Recommended ReadsJune 12th, 2020

History is repeating. It’s important to decide what we keep.

Catherine Manley
Catherine Manley, Senior Evaluation Consultant

Last month, the Navajo Nation, hit hard by COVID-19 and neglected by the US government, set up a GoFundMe to ask for support. To their surprise, a huge number of donations rolled in from Ireland. People left messages like “We will never forget your kindness to us when we had nothing” and “You helped us when no one else did”.

They were referencing a truly humbling act of solidarity: During Ireland’s Great Famine, the Choctaw Nation sent $170 (US$5000 in today’s money) to Ireland’s aid, at a time when they themselves were enduring enormous hardship. This story has always left a deep impression on me.

When I first heard about the Great Famine in primary school, I learned of potato crop failure, poverty, starvation and emigration. I later learned that, as with the pandemic of today, political will could have changed things a great deal. Instead, obsession with laissez-faire economics (the market must be free of government) meant that food grown in Ireland left the country instead of feeding those in need.
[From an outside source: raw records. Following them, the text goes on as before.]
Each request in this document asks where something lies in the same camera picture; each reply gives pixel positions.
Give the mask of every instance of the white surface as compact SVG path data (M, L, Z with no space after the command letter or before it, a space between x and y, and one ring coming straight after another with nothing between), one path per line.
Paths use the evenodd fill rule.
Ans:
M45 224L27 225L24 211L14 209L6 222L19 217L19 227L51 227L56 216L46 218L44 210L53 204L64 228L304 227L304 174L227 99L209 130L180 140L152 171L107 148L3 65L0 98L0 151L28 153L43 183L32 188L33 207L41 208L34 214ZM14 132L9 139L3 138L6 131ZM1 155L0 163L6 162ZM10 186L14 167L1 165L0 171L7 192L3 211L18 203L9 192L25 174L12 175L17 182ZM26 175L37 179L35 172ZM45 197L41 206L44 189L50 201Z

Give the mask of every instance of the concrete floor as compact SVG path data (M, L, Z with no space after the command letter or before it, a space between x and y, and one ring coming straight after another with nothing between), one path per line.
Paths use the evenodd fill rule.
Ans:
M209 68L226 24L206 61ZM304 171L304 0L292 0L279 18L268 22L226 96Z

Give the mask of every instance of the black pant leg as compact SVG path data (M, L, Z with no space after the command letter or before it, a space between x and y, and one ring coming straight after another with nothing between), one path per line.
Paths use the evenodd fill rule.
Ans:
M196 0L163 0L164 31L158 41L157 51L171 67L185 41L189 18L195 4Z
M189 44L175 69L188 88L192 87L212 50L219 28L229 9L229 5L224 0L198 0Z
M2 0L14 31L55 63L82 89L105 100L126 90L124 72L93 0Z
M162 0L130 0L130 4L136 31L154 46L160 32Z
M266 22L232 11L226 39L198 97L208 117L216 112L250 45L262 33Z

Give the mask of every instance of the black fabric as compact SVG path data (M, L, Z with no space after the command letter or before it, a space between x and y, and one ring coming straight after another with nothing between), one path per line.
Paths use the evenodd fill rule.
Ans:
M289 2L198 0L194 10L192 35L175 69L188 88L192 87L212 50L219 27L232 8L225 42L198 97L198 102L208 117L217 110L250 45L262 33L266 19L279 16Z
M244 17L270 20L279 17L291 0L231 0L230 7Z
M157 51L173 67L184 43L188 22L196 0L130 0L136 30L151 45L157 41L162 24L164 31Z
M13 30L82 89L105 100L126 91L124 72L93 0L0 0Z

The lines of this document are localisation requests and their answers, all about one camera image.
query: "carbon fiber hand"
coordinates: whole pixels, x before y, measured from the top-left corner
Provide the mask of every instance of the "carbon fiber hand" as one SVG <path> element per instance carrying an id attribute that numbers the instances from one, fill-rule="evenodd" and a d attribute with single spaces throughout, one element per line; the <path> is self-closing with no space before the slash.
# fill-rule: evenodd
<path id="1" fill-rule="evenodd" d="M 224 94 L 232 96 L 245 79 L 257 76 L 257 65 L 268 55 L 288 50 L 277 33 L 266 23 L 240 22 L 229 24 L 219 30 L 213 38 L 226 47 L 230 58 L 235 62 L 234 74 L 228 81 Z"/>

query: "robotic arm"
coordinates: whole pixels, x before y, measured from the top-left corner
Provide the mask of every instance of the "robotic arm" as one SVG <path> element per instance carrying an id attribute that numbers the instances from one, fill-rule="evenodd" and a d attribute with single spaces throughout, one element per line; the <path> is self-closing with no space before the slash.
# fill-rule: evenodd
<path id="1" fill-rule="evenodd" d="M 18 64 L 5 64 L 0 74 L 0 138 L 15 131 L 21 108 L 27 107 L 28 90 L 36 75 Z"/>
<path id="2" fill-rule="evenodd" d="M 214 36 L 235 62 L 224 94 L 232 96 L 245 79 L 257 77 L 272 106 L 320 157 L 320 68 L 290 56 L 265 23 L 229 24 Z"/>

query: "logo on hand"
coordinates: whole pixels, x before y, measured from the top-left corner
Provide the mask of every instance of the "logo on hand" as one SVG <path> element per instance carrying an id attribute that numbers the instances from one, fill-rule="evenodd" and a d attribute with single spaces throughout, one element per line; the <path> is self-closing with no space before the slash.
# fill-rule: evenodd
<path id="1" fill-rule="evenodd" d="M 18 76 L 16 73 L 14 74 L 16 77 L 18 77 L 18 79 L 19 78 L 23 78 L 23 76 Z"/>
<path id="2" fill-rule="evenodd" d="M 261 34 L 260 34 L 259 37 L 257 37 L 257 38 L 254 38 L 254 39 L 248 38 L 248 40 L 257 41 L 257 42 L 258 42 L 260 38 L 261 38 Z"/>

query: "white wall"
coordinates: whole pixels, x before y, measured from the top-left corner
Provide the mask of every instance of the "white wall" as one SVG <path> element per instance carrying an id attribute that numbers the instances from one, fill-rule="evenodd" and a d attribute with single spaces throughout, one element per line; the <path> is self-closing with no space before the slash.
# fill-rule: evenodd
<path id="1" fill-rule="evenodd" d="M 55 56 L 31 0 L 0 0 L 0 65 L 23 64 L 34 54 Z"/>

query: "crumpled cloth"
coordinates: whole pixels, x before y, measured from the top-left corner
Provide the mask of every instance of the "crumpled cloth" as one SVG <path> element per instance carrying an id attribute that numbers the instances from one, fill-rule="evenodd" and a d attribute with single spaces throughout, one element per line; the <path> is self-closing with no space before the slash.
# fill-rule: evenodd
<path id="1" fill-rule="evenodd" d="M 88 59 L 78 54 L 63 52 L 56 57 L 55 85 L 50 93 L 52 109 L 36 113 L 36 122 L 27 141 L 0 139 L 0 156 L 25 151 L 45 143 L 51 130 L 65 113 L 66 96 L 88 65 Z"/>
Moralisation of poverty and deep cultural prejudice for the Irish – who were seen as inferior and lacking self-reliance and work ethic – meant food programs were short lived and public works programs were waged too low to survive on.
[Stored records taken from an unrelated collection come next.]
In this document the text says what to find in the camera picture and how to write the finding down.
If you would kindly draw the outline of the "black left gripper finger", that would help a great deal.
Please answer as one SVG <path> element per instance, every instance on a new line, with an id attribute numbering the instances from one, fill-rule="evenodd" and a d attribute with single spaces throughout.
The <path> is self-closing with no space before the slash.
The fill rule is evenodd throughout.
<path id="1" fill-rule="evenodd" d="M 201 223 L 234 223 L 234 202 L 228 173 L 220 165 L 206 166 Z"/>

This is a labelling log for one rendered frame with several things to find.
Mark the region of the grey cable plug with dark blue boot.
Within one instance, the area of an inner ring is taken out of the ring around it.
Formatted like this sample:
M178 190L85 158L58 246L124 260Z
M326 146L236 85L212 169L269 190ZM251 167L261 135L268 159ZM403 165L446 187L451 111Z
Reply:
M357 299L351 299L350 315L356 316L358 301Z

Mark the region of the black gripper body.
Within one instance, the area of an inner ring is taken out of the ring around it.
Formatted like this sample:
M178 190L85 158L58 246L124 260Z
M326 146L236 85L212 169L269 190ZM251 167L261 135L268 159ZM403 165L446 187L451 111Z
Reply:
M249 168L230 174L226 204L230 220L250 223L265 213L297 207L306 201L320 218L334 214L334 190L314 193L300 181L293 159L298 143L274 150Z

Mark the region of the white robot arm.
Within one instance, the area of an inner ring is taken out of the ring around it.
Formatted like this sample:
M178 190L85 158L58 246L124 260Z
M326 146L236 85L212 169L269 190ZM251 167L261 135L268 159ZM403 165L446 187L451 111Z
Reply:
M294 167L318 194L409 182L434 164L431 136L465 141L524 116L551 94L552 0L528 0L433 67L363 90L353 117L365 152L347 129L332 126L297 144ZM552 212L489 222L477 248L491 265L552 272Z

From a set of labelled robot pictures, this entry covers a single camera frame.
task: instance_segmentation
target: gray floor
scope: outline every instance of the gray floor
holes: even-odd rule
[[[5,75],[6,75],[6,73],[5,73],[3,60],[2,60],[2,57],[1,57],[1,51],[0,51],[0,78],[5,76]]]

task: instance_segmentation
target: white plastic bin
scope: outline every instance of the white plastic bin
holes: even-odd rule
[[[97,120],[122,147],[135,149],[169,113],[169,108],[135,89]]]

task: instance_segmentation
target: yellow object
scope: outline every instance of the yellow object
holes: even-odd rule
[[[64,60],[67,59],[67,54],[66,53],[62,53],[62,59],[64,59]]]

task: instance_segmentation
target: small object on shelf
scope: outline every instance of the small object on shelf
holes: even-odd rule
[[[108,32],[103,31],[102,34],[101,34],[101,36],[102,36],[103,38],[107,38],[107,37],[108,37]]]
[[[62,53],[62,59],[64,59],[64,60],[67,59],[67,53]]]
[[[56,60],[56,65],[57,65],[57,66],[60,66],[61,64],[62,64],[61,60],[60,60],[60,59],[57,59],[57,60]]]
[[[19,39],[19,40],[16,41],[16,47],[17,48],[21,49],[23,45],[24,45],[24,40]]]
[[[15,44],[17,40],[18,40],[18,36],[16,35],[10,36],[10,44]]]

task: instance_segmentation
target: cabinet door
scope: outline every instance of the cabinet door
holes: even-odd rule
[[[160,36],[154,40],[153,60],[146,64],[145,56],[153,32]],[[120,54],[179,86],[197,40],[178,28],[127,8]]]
This story reminds me that solidarity isn’t about qualifying the other person’s pain or struggle against your own, it’s about standing against oppressive ideologies and their systems wherever they manifest themselves. As people struggle to recover from this pandemic and seek justice through protest, I hope we too can channel the compassion of the Choctaw Nation and continue to choose solidarity, not moralisation.